Introducing Continuous Delivery and DevOps in a company

Introducing Continuous Delivery or DevOps should never be a goal in itself, only the means to reach another goal. The definition of the goal depends on the origin for the wish. This could for example be the wish for a smoother deployment process, which would be mainly driven by IT management. Or the reduction of downtime during deployment, mainly driven by business demands (expectation of customers). Continuous Delivery and DevOps can help achieving both of these goals.

When a company is looking to introduce Continuous Delivery and/or DevOps it is important to look at the development and deployment processes used inside the company and the organization of different divisions inside the company. Continuous delivery focuses mostly on the deployment pipeline, the tools. DevOps focuses more on the organization of the company.

One important aspect is looking at responsibility. Who is responsible when something goes wrong? Less important is who is theoretically responsible, but who is really responsible, so who gets the call when a system goes down at 2AM? Who has to deal with the fallout when something breaks? Here you will find the smells that show where the problems are inside a company and where DevOps could create a better culture.

Another aspect is looking at how software gets deployed in production. Part of introducing CD is automating the deployment process. The level of automation will depend on the investment that the company is willing to make. Currently the tooling available is not yet at such a level that facebook or google style “unnoticed” deployment is easily possible. I do expect this to get better in the future (look at Microsoft’s Azure for example), but there will always be an extra cost to doing CD. Think for example about higher complexity in database design. Companies will have to decide the investment they are willing to make and where they see the most benefit. For some companies a Facebook of Google style deployment will not make business sense.

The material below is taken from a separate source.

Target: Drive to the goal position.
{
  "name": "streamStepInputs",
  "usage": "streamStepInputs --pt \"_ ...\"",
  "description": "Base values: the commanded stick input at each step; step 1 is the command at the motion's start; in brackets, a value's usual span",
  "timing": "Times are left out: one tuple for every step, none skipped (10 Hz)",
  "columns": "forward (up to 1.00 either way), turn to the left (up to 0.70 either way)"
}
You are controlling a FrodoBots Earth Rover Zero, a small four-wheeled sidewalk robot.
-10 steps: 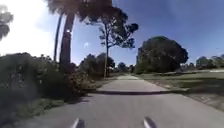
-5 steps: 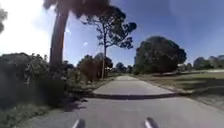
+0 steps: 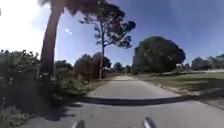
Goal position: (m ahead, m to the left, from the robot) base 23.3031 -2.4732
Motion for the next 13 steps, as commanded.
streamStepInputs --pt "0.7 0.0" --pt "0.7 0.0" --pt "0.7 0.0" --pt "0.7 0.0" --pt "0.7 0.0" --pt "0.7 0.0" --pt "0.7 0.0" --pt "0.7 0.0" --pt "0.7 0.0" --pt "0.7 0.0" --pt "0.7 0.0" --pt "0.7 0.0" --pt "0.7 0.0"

Lets look a company developing B2B applications for Dutch clients and their need for CD. They may still want rapid deployment (for example every week) to support there Agile development process. But their application is only used during business hours. After business hours there is sometimes an occasional user (someone working late or forgot something and does it from home), but 99% of the activity is during the day. How much will an investment in live updating of the application be worth? If we can do the deployment in 15 minutes and do it always outside of business hours? That would probably be good enough, right?

It is important to realize though, that there are always some side scenario’s to consider. Think for example in the above scenario about this nasty bug you found that needs to be fixed immediately. Your patch process is (if you follow CD) the same as your normal deployment process. So now we have to bring our application down during business hours. This is probably not different than before implementing CD, but these gotcha’s have to be clear for management.

A cost-benefit evaluation should have been made with every scenario in mind and agreed upon by IT & business management. Only than can be decided how much the introduction of Continuous Delivery and DevOps inside a company may cost.

In future posts I will go into more detail about parts mentioned in this blog post.